Task instructions: From the entries, filter out every line that lacks "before" and copy the rest.

(Excerpts from a dataset)
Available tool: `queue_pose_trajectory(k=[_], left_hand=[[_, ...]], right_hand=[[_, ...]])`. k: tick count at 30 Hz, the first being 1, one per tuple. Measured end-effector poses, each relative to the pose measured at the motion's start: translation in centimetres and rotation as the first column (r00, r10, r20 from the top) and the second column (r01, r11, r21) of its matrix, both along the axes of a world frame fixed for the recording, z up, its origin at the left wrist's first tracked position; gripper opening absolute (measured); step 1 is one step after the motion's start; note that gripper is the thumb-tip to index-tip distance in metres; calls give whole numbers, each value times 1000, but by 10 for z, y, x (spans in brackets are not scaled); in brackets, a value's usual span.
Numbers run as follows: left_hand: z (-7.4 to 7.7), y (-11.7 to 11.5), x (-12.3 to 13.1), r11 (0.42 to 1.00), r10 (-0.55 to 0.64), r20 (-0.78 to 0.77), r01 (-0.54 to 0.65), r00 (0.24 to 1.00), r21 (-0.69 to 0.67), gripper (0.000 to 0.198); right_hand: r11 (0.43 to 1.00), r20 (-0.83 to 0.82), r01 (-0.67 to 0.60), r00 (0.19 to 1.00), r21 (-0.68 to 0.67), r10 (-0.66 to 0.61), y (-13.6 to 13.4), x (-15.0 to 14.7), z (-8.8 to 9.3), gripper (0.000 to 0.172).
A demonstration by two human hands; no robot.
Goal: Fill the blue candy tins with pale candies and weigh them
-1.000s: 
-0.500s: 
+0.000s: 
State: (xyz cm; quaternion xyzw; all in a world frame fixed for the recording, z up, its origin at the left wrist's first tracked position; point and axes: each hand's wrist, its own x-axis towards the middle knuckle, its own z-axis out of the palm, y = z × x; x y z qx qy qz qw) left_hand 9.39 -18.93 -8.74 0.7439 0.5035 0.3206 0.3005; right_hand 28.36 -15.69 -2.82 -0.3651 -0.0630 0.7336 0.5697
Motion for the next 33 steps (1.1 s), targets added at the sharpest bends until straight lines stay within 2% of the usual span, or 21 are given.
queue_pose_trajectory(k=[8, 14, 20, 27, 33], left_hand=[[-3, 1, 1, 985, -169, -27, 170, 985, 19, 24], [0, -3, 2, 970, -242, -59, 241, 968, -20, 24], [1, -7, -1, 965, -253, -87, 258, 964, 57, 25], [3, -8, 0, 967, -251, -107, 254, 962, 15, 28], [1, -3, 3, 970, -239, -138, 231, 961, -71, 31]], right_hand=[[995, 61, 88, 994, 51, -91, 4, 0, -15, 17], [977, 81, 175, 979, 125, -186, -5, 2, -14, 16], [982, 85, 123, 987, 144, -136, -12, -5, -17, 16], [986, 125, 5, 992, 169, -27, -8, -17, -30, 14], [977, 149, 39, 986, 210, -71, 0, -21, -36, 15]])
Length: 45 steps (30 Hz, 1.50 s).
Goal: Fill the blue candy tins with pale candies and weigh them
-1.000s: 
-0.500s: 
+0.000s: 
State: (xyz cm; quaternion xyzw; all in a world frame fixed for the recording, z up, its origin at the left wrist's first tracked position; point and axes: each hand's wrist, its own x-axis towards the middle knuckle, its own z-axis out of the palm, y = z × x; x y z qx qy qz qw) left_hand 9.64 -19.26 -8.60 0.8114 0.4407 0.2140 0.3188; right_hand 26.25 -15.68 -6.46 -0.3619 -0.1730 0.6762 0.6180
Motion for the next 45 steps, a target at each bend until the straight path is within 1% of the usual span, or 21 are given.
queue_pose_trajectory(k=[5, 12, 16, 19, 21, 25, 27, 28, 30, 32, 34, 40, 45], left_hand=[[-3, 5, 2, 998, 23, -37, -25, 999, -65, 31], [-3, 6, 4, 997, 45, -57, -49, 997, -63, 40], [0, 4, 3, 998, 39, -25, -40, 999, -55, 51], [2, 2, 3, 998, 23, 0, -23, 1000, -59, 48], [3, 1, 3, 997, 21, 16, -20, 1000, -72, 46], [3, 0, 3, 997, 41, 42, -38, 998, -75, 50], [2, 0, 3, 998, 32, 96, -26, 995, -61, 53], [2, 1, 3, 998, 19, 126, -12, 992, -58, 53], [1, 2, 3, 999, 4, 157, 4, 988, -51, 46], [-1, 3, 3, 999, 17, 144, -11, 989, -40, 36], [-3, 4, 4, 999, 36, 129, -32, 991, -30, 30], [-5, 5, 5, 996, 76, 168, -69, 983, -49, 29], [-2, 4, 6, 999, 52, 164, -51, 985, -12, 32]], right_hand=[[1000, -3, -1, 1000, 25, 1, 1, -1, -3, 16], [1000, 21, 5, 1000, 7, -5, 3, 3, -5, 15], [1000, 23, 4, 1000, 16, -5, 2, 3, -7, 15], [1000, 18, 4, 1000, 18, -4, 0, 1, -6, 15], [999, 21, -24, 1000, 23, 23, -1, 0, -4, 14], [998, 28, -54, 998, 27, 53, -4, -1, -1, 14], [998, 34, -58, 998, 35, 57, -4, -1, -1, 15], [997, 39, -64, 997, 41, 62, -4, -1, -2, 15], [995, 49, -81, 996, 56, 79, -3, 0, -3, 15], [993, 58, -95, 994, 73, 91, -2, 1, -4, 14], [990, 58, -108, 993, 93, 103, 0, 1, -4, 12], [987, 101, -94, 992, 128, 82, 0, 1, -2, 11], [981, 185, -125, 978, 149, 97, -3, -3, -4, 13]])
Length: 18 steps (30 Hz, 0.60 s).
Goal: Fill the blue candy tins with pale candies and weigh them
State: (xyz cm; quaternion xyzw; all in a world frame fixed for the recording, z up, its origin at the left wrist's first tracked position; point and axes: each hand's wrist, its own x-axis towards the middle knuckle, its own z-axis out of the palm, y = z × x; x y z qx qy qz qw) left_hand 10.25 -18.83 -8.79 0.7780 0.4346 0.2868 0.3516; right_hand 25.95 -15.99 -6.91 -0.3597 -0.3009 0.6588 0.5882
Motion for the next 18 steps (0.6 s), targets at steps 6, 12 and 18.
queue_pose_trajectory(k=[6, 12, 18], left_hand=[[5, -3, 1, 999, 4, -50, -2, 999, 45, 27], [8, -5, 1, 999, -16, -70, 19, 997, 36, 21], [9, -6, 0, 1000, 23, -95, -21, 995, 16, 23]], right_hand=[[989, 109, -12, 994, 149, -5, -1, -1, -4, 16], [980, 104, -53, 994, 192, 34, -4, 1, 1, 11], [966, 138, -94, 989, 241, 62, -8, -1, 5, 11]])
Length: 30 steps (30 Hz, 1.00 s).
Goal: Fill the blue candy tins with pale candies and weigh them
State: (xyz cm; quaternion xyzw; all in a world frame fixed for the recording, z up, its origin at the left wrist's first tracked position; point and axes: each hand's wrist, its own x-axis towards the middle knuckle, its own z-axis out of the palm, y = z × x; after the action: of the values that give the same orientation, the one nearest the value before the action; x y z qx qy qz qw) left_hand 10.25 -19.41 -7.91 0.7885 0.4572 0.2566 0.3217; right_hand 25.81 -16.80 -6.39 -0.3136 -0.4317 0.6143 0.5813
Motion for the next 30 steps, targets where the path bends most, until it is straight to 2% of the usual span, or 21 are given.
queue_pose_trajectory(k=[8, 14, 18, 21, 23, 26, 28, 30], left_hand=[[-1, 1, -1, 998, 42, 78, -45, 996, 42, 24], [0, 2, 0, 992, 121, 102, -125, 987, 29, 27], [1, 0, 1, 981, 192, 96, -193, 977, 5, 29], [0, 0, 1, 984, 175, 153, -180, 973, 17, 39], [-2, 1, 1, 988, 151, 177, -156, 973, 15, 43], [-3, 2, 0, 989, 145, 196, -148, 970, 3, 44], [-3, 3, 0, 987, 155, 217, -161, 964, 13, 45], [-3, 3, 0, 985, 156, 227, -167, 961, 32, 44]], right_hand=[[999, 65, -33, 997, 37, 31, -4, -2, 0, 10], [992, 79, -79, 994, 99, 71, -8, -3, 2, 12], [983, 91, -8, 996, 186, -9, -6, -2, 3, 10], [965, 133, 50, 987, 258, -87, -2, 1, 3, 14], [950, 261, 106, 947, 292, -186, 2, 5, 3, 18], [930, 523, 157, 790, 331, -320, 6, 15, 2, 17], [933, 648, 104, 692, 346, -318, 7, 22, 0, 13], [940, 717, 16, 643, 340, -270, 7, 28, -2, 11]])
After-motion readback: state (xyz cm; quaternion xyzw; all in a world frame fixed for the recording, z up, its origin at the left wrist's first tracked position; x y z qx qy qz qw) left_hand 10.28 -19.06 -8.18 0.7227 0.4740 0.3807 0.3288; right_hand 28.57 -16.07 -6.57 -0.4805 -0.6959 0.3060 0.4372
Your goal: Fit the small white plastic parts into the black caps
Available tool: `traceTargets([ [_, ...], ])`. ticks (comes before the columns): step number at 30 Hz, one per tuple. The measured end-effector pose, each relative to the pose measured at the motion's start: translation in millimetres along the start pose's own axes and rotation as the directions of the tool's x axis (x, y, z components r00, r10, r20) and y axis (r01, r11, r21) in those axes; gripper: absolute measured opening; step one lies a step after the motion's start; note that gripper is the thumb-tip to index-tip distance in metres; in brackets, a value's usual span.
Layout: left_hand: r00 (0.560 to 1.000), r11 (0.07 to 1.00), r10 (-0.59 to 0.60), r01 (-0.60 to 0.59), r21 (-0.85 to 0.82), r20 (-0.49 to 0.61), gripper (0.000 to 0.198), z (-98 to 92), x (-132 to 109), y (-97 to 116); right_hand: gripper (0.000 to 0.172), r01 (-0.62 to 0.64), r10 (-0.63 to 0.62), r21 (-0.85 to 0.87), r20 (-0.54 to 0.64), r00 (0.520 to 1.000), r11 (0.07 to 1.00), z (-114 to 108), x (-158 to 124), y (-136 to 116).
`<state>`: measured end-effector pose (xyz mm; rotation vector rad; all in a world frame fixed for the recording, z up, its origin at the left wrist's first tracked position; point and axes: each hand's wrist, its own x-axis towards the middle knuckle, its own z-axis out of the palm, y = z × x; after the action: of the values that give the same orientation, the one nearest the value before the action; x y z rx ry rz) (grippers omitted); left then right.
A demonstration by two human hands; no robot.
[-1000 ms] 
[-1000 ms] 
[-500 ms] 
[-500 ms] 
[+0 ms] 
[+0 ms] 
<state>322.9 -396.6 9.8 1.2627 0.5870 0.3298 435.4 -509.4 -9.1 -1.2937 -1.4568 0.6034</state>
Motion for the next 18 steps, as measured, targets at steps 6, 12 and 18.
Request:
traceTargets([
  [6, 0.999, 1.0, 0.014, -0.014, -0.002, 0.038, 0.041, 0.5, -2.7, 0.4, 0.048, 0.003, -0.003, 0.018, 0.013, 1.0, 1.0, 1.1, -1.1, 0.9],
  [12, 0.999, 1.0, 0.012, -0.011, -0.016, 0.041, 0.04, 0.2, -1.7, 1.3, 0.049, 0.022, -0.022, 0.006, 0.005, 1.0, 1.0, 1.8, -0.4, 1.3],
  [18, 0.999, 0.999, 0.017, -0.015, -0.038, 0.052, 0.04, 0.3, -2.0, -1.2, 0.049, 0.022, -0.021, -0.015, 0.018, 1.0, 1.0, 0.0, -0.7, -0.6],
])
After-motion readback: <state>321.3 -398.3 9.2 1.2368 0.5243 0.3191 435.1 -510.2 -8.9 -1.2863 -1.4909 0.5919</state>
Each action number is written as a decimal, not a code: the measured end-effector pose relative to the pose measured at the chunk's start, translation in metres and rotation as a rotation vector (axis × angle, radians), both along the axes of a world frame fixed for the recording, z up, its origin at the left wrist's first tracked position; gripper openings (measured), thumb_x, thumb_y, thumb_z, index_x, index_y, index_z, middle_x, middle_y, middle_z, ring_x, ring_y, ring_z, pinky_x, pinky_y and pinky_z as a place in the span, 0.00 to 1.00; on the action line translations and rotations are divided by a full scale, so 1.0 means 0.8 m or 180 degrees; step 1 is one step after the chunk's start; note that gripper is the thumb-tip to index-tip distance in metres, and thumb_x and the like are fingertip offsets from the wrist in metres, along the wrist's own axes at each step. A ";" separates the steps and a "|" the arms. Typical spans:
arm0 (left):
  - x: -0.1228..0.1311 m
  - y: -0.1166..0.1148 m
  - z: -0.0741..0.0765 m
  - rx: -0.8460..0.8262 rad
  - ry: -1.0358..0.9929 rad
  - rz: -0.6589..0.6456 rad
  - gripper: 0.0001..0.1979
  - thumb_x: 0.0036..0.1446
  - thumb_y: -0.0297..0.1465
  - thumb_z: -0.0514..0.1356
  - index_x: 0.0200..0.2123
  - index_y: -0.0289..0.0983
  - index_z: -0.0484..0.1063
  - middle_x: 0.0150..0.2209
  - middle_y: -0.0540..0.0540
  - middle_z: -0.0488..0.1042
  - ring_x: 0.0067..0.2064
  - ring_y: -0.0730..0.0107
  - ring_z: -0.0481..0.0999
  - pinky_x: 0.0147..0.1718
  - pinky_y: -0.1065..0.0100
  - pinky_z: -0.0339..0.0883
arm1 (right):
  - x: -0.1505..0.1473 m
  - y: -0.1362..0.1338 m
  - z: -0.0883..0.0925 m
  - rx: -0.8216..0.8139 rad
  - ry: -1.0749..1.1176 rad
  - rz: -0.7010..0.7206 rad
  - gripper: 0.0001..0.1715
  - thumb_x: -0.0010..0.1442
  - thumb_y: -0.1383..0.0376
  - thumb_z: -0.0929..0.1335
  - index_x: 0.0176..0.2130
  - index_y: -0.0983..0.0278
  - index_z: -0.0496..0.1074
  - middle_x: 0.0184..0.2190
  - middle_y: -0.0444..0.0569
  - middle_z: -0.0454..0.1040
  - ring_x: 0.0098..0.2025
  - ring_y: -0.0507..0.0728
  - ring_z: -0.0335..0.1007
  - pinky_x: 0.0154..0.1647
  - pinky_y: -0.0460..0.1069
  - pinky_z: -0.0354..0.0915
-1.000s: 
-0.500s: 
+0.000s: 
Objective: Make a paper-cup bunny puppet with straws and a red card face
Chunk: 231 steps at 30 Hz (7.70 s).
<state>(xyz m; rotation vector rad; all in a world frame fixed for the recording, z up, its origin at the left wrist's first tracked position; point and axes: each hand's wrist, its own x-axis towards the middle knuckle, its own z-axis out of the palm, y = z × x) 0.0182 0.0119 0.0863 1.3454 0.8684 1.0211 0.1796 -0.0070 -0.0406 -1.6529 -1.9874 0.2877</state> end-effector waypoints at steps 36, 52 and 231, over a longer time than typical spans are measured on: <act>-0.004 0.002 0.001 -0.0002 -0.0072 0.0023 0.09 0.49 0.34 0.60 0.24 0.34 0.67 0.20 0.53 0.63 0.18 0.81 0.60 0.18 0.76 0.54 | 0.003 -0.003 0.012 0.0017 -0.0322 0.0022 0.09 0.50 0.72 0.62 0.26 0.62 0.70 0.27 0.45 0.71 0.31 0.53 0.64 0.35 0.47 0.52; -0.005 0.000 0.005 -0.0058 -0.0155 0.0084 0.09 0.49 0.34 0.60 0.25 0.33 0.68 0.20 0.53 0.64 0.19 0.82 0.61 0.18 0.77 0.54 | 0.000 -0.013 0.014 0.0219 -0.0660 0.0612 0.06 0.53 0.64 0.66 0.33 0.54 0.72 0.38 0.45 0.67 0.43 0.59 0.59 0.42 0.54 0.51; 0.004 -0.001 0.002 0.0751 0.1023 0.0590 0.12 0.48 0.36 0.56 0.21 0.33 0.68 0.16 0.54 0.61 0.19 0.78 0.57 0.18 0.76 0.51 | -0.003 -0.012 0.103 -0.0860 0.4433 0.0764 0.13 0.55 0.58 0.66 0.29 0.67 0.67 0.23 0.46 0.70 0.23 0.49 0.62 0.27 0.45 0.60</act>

Written answer:
State: (xyz cm; quaternion xyzw; all in a world frame fixed for the recording, z up, its origin at the left wrist's first tracked position; point and axes: each hand's wrist, its own x-axis towards the middle knuckle, its own z-axis out of the palm, y = z × x; after the action: of the values that give the same orientation, the one nearest the value before the action; x y z qx qy qz qw) left_hand 10.25 -19.41 -7.91 0.7885 0.4572 0.2566 0.3217; right_hand 25.81 -16.80 -6.39 -0.3136 -0.4317 0.6143 0.5813
Available tool: `traceTargets([ [_, ...], ])`. ticks (comes before the columns): step number at 30 Hz, one per tuple. The measured end-effector pose, each relative to the pose measured at the motion's start: translation in millimetres along the start pose's own axes and rotation as the directions of the tool's x axis (x, y, z components r00, r10, r20) and y axis (r01, r11, r21) in those axes; gripper: absolute measured opening; step one lies a step after the motion's start; note that gripper is the thumb-tip to index-tip distance in metres; in brackets, a value's usual span.
`<state>`: measured end-effector pose (xyz mm; rotation vector rad; all in a world frame fixed for the recording, z up, its origin at the left wrist's first tracked position; point and axes: each hand's wrist, its own x-axis towards the middle knuckle, its own z-axis out of the palm, y = z × x; after the action: of the values that give the same orientation, the one nearest the value before the action; x y z rx ry rz) (grippers omitted); left then right.

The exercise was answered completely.